Caos derby, da Piantedosi a Giannini: le motivazioni dietro il rinvio
Il Ministro dell'Interno al Messaggero: "Indicata una soluzione di buonsenso". Parla anche il Prefetto al Corriere della Sera: "Impossibile giocare alle 18"
(GETTY IMAGES)
Manca sempre meno al derby. Nel frattempo, però, è caos totale su data e orario: prima la conferma della Lega Serie A per le 12.30 di domenica 17 maggio; poi, la decisione della Prefettura per il rinvio alle 20.45 di lunedì, a cui ha fatto seguito il comunicato della Lega.

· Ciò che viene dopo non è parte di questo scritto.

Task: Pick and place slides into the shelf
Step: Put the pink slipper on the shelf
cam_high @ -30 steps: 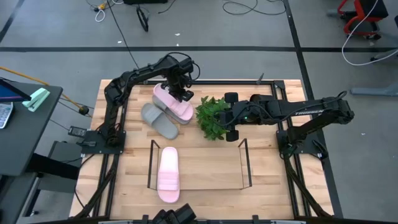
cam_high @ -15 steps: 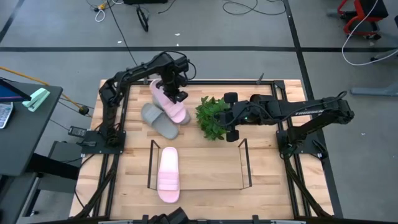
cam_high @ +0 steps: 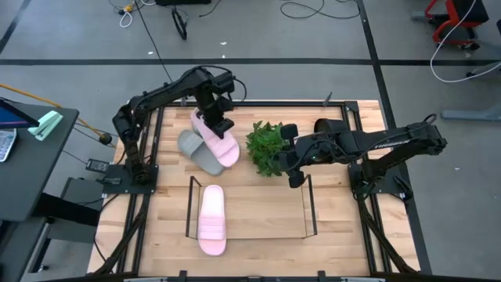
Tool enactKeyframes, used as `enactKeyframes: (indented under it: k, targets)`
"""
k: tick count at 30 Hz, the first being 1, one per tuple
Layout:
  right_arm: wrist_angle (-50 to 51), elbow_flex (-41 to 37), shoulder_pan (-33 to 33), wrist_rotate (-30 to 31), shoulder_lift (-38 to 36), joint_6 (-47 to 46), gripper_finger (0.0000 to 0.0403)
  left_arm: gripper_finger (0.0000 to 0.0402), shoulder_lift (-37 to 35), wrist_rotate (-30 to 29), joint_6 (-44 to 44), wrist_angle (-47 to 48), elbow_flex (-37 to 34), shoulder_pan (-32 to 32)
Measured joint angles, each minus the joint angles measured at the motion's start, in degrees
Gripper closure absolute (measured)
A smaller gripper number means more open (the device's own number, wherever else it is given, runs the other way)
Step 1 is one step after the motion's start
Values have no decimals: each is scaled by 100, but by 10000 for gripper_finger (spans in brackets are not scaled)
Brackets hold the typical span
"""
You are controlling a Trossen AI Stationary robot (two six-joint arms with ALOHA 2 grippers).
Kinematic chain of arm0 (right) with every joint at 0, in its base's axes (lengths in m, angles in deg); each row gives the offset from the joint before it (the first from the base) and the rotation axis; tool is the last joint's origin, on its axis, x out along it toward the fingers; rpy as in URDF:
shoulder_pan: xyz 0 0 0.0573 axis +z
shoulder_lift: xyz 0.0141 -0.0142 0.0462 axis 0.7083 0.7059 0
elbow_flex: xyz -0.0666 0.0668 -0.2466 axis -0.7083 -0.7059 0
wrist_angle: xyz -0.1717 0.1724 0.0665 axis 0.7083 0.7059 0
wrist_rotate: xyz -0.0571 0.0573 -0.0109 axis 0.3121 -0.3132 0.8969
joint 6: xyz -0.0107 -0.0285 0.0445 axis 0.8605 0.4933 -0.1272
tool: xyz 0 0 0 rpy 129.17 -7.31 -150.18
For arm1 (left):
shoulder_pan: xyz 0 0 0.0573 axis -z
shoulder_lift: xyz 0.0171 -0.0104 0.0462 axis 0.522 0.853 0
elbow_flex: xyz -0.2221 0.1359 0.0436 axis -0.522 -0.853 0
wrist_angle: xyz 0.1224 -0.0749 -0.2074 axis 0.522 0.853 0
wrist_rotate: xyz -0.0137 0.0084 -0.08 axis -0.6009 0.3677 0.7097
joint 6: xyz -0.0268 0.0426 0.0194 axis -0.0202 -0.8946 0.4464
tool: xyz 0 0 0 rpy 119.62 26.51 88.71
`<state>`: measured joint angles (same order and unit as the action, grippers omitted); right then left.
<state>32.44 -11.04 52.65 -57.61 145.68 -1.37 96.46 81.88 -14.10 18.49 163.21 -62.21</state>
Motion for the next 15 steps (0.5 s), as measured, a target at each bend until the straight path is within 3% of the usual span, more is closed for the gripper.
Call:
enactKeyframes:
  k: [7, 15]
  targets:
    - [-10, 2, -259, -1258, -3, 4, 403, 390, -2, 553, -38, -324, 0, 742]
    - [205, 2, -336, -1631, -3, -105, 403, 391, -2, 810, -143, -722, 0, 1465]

A Il Messaggero, il Ministro dell'Interno Matteo Piantedosi si è espresso sulla questione: "Prefettura e questura di Roma, d'intesa con le istituzioni locali, hanno indicato una soluzione di buonsenso per gestire nelle migliori condizioni l'ordine pubblico, per minimizzare i disagi e garantire adeguati servizi", le dichiarazioni. "Chi deve prendere simili decisioni deve contemperare esigenze e interessi divergenti, in un clima che dovrebbe registrare senso di responsabilità da parte di tutti. Le polemiche sollevate mi sembrano del tutto infondate e strumentali".
Quindi, Piantedosi tratta anche il tema legato alla contemporaneità con gli Internazionali d'Italia: "Ricordo che la sovrapposizione di appuntamenti sportivi di così grande rilevanza poteva essere evitata agevolmente al momento della programmazione degli stessi. Non ci voleva molto, ma non è stato fatto. Lo slittamento del derby era l'unica soluzione percorribile".
Le parole del Prefetto Giannini
Sul Corriere della Sera arrivano le motivazioni che hanno spinto il Prefetto Lamberto Giannini a posticipare la sfida della squadra di Gasperini: "Io, i miei collaboratori e la sicurezza pubblica ci siamo confrontati e abbiamo individuato quattro punti che supportano la decisione, più quello sull'orario serale: la concomitanza con le finali degli Internazionali di tennis al Foro Italico che inizieranno alle 12, con una tempistica che si sarebbe sovrapposta al derby alle 12.30 allo Stadio Olimpico, quindi peraltro nello stesso luogo, affollato da decine di migliaia di persone. E infine il rischio di scontri fra ultrà, che purtroppo è una possibilità da prendere in considerazione".
Giannini prosegue: "Si tratta di un insieme di situazioni che avrebbe potuto creare tensioni e problemi di ordine pubblico, senza contare l'apertura del Villaggio del tennis, accompagnato da numeri importanti. Abbiamo previsto circa 80mila persone totali". C'è poi la questione dell'orario: "Abbiamo deciso di spostare la partita alle 20.45 sulla base di altre valutazioni che ci hanno portato a preferire quest'orario alle 18 che, sotto il profilo della sicurezza, sarebbe stato invece ottimale. Ma il 18 maggio è un giorno feriale, le persone lavorano e a quell'ora l'evento all'Olimpico avrebbe un significativo impatto sulla vita del quartiere e sulla circolazione stradale. Il ricorso al Tar è una scelta percorribile, vedremo che cosa accadrà".
A chiudere, il retroscena sul confronto con la Lega Serie A dopo la decisione: "Abbiamo avuto una telefonata molto serena, un confronto senza tensioni o polemiche, in cui ho sottolineato punti importanti della nostra decisione. Dietro allo spostamento ci sono solo valutazioni tecniche e nient'altro".